I would contend that the player is a performer. And to dismiss the possibility that a video game can be art based on its interactivity is to simultaneously dismiss as art all that we consider performance. In drama, the fact that a theatre company produces any manner of creative interpretation on William Shakespeare based on the dialogue transcriptions of the First Folio doesn’t invalidate a study of the script itself. Nor does it invalidate a study of Shakespeare as an artist simply because his input is never fully authoritative.

If you look at music, it doesn’t even exist without performance – and the constraints on performance are less and less rigid. I’m going to play the card that everybody who talks incessantly about music loves to play: John Cage, 4’33”. It’s a piece composed entirely of rests, and the sound dwells in the ambient response of the audience: coughing, chatter, confusion.
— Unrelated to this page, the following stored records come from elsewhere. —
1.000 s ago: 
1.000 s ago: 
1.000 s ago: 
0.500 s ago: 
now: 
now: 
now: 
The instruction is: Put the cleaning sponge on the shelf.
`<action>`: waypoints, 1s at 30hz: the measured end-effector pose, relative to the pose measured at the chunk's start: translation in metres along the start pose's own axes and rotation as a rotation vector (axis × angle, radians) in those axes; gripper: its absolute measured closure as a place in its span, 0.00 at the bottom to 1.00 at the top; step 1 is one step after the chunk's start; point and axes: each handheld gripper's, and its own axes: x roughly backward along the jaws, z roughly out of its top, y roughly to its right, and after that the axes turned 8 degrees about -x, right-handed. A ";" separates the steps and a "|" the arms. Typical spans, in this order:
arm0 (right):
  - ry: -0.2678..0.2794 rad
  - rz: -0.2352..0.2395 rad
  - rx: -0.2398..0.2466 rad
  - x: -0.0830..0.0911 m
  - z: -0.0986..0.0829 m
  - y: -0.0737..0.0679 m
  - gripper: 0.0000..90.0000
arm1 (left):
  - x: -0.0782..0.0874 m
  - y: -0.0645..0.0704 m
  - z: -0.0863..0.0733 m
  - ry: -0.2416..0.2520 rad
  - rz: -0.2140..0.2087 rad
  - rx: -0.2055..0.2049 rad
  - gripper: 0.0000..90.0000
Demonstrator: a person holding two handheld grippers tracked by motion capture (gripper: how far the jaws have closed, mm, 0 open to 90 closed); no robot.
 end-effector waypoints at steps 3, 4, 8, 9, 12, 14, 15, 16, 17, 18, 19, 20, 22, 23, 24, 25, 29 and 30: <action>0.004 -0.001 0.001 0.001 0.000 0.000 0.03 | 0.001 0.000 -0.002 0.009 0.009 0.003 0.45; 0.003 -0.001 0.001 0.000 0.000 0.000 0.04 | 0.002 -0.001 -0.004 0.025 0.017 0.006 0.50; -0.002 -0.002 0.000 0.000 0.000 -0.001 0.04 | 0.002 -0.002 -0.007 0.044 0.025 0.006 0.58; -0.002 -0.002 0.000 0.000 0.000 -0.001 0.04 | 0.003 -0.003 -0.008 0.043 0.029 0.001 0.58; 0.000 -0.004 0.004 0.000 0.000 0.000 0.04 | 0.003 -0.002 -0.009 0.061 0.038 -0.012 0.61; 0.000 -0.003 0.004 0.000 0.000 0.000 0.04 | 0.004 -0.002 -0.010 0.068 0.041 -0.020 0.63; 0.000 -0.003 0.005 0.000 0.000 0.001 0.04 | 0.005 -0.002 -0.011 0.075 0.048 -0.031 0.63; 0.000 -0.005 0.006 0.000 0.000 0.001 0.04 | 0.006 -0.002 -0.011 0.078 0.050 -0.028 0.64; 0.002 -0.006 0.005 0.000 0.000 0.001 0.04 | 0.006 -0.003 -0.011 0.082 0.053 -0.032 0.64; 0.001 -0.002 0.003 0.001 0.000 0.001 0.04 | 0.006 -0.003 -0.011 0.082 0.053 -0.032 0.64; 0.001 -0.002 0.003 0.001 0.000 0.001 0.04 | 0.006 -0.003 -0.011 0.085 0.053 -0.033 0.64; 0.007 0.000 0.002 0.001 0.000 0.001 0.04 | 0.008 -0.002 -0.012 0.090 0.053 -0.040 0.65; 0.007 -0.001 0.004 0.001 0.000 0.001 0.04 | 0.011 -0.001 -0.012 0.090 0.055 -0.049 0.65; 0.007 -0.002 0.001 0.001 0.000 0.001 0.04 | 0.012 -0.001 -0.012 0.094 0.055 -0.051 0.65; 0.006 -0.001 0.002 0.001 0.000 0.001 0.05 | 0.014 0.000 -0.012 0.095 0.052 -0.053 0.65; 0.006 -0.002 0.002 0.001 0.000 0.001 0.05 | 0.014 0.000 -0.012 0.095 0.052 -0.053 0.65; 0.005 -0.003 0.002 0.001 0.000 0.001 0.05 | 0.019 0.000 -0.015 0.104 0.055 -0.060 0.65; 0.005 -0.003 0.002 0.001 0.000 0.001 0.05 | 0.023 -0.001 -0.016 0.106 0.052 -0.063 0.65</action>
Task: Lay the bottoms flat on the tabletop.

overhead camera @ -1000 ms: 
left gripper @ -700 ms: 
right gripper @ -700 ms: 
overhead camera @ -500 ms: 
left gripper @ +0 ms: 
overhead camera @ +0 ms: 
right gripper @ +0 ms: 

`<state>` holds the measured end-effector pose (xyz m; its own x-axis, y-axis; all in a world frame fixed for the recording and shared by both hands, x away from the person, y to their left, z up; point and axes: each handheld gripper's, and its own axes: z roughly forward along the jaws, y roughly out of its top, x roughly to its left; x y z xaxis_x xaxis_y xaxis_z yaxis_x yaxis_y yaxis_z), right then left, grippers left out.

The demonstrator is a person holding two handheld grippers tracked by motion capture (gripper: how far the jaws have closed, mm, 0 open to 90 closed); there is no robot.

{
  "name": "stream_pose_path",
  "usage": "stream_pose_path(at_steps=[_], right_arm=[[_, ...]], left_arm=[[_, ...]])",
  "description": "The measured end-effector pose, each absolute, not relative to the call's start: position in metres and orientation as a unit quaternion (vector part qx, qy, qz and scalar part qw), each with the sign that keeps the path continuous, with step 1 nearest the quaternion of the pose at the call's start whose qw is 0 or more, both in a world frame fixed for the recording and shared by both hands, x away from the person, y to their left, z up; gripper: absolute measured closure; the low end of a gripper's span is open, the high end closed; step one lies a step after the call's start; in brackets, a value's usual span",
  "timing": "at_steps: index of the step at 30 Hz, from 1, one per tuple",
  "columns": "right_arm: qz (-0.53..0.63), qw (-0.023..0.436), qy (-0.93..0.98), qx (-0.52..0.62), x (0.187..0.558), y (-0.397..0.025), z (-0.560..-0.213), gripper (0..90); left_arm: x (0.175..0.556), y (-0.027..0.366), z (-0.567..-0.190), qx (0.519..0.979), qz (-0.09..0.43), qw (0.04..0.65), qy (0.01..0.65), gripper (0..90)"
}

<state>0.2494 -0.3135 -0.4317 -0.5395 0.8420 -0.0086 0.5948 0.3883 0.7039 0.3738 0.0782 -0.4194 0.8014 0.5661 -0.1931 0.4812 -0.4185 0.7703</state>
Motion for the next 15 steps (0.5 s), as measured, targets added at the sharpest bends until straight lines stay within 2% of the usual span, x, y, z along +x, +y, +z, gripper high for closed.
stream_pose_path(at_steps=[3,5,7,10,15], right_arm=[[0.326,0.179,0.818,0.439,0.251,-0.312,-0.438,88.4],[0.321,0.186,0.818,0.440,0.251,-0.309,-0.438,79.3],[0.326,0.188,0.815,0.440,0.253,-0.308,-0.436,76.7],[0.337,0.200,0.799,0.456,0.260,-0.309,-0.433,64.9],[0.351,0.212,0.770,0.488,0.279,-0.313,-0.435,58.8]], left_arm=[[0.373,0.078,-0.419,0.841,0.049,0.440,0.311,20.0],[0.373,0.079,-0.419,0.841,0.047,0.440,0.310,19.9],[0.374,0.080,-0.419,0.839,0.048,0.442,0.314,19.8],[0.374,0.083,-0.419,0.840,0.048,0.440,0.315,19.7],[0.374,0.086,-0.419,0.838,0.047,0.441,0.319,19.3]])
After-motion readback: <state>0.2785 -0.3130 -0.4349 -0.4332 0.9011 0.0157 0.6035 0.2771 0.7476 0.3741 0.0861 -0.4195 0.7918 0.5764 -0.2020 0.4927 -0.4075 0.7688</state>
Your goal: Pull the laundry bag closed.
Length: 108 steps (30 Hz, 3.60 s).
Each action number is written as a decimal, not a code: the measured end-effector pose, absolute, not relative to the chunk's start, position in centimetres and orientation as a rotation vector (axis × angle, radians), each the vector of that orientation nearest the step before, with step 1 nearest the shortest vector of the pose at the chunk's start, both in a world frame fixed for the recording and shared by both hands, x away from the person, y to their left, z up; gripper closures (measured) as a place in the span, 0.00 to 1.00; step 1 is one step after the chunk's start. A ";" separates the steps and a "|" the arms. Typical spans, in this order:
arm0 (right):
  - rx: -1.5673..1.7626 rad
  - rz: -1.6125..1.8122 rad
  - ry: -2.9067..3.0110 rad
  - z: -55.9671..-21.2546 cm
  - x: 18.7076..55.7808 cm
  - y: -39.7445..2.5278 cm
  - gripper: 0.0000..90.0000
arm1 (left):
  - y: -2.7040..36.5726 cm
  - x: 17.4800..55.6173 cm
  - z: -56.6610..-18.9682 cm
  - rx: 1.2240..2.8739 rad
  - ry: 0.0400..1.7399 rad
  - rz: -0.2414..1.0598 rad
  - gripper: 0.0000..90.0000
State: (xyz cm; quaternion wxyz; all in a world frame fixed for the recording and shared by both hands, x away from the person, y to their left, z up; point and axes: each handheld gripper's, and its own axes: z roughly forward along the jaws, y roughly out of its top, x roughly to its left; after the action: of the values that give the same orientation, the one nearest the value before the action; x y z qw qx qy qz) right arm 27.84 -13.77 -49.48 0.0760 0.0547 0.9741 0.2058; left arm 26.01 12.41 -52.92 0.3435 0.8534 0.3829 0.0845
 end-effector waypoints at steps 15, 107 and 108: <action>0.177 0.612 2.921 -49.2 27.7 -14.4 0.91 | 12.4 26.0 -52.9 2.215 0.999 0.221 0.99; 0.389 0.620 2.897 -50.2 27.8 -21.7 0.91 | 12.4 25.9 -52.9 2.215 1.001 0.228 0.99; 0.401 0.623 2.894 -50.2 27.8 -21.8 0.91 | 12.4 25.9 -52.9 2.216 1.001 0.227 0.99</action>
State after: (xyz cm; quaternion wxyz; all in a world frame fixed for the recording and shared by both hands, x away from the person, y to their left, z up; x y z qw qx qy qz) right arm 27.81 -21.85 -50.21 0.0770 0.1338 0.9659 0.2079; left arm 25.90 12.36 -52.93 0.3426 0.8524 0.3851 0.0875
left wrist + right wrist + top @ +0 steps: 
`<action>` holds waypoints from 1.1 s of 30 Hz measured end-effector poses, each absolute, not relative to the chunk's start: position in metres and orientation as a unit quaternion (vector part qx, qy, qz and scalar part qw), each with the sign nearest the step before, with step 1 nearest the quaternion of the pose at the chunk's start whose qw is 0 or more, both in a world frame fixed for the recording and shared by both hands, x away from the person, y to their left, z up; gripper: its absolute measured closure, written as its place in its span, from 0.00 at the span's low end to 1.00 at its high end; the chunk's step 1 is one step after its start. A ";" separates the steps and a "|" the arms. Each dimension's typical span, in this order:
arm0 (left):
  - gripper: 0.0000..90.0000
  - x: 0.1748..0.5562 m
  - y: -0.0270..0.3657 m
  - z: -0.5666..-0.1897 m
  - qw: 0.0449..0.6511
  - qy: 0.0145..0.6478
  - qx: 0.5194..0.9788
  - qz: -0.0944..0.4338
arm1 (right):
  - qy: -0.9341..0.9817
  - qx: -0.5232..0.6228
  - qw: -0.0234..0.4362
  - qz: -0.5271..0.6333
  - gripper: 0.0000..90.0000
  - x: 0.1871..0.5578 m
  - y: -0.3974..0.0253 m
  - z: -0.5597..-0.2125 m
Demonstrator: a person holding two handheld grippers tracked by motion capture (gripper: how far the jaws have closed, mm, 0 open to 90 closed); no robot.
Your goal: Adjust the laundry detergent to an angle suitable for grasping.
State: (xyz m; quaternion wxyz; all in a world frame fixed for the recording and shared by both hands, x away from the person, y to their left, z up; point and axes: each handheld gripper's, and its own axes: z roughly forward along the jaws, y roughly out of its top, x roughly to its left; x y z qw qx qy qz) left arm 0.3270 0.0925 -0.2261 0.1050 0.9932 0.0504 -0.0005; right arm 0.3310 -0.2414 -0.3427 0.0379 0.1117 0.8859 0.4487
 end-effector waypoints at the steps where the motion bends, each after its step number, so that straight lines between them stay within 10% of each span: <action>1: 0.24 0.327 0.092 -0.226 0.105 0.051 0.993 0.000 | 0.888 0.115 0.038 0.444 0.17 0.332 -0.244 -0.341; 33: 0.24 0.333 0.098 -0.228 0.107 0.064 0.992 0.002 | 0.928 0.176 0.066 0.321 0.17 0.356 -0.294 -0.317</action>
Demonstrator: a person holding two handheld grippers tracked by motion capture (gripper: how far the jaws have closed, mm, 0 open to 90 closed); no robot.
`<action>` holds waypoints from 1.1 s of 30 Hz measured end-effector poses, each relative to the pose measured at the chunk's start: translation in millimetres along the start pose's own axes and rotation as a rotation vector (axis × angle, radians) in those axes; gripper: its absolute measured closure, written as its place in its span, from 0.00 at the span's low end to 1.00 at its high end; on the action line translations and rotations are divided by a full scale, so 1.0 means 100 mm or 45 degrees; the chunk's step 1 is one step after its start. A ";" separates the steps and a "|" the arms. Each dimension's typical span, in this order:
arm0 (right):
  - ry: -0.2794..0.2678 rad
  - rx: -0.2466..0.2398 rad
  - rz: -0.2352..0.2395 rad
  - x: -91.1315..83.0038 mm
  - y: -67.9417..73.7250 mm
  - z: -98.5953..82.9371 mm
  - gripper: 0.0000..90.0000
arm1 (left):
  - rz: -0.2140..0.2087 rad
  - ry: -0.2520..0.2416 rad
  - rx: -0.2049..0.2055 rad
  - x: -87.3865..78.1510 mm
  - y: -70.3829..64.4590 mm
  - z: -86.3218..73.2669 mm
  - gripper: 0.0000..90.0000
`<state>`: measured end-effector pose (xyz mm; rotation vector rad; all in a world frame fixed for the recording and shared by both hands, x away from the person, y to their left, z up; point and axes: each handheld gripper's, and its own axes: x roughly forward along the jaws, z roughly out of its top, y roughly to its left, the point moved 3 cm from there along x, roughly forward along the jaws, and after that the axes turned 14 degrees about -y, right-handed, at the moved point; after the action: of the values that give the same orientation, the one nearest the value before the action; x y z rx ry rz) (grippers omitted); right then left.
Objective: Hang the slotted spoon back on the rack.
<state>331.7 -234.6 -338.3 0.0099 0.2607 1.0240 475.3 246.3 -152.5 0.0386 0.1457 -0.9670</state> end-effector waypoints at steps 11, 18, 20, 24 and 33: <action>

The audience’s contribution, often ignored, comes into the foreground without asking.

Of course, there’s no shortage of people who still insist that aleatory à la Cage is not art. To be perfectly cynical, I think that’s a byproduct of an unconscious layman’s definition of art that has nothing to do with intent, craftsmanship, or anything quantifiable about a work outside of its context. I think most of us privately define art as directly proportional to the difficulty of its creation. We tell ourselves that computers are incapable of art, because art has to be harder than anything merely programmable. We tell ourselves that an abstract splatter painting, beyond its other crime of not representing anything outside itself, is not art by virtue of my-daughter-can-do-that. Vonnegut parodies one extreme in Breakfast of Champions, Rabo Karabekian’s The Temptation of Saint Anthony (two perpendicular strips of neon orange tape on a green canvas).

But if we want to look for an example of improvised performance apart from its originator that we would indisputably consider art, we do not need to look any further than jazz. It doesn’t matter that bebop reduces to a bunch of noodling bound by mechanical laws of tonality and set over Coltrane’s “Giant Steps” or the bridge of “I Got Rhythm”. If you take a look at what bebop does with rhythm changes, there is no more “I Got Rhythm” – the melody’s been surgically airlifted, and the chords have been substituted with functional analogues. But Gershwin still wrote it, and we still think of him as a composer, the composer.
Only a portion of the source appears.